Invitation
If you are a dreamer, come in,
If you are a dreamer, a wisher, a liar,
A hope-er, a pray-er, a magic bean buyer ...
If you're a pretender, come sit by my fire
For we have some flax-golden tales to spin.
Come in!
Come in!
- Shel Silverstein
If you are a dreamer, a wisher, a liar,
A hope-er, a pray-er, a magic bean buyer ...
If you're a pretender, come sit by my fire
For we have some flax-golden tales to spin.
Come in!
Come in!
- Shel Silverstein
Monday, October 30, 2006
Jack-O-Lanterns and old memories
I've been pretty down lately ... that's the bottom line. Though I only moved three hours from home, from comfort, from all of the roots I had set down -- I'm just fully feeling the emotional impact of all of it.
I'm trying as best as I can to affirm to myself that feeling every ounce of the pain and dealing with it and even letting it show are not emblems of weakness but strength.
Going out on my own smacked me full in the face in a way I wasn't entirely prepared for. I made every piece of my life in Annville comfortable and safe and protected -- and loved it -- but ignored any thought of the place I wished to occupy in the world when I got out. Now I'm trying my best to live in the moment and even plan for the future (because I know I owe myself that)... but a part of me is having so much trouble letting go of all that "past."
If there's one comfort I've had, through the struggle that has been these past few months, it's that a piece of me can't stop being tugged toward recognition of the beauty beneath, breathing life into, some of the mundane acts and "background" environmental things that are around me everyday. And this underlying spirit makes being where I am, being here in this apartment in N. VA, take on a semblance of sense. Ties it into the memories from before ... gives the present weight and clarity because the seasons have changed like this before, and fall, despite the darkness closing in, will always be my unrivaled favorite.
Underneath my loneliness when I'm walking around Rosslyn, kicking up fallen leaves on the way home from the store, there's a remembrance of what it felt like to do that 15 and 10 and five years ago ... and last year ... and a twinge of the same simple awe, and a steady stream of memories from those times.
Underneath the thudding sound of my heels on the sidewalk during a run through Clarendon, there's a recollection of the streets of Ardmore, the town where I grew up, and swell of love for the mix of smokey smells and fenced yards and cracked sidewalks that elicited the memory.

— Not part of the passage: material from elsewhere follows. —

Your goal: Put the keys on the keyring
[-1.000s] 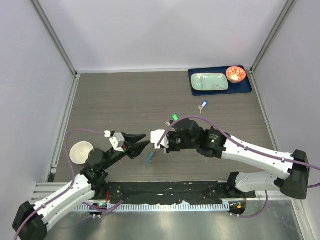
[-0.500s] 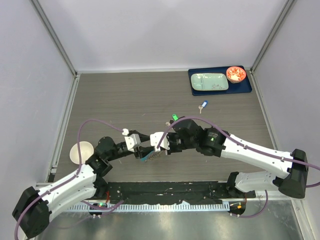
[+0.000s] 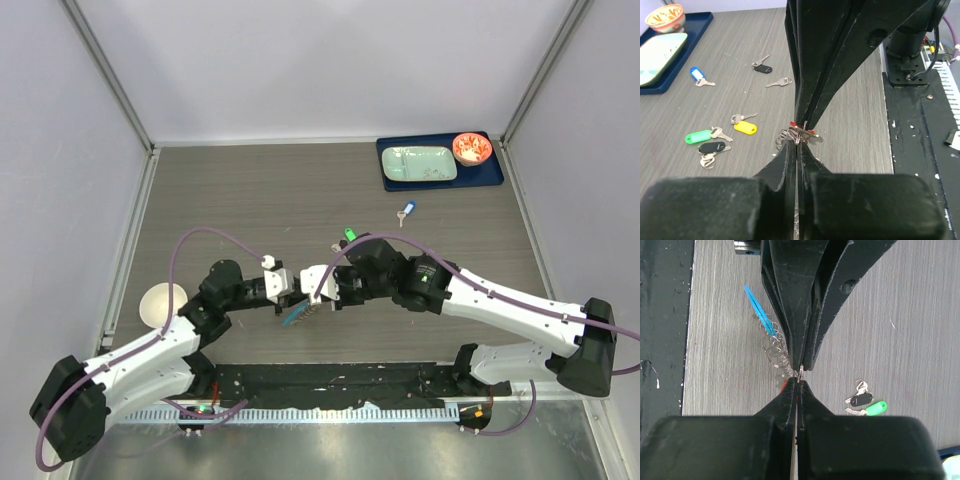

Underneath the monotony of my commute to work in the morning, there's ALWAYS a a stitch of wonder at the HUGE passenger jets flying so close overhead -- their flight path to Dulles directly above my apartment. Remember that sight before your eyes became accustomed? Remember being amazed by what's now commonplace? I do, and a part of me deep down still is. I love that part.
And, oddly enough, the thing that has brought the biggest smile to my face lately -- the thing that has made me grin and soak in the childish fun of it all -- was digging my fingers into the goo and guts of a pumpkin last Thursday, carving out a zany nose, giving it a gaping, laughing mouth, and standing in the dark on my porch to stare at its features glowing in the blackness.
My roommate threw a pumpkin carving party, and everybody there sat cross-legged on the floor, their rapt attention held in the simple fun of creation.
Maybe, as long as I can get lost in the simple fun of creation whenever I'm feeling down -- I can grow up in such a way that it'll come out from underneath the oppression of monotony and lonliness and really shine.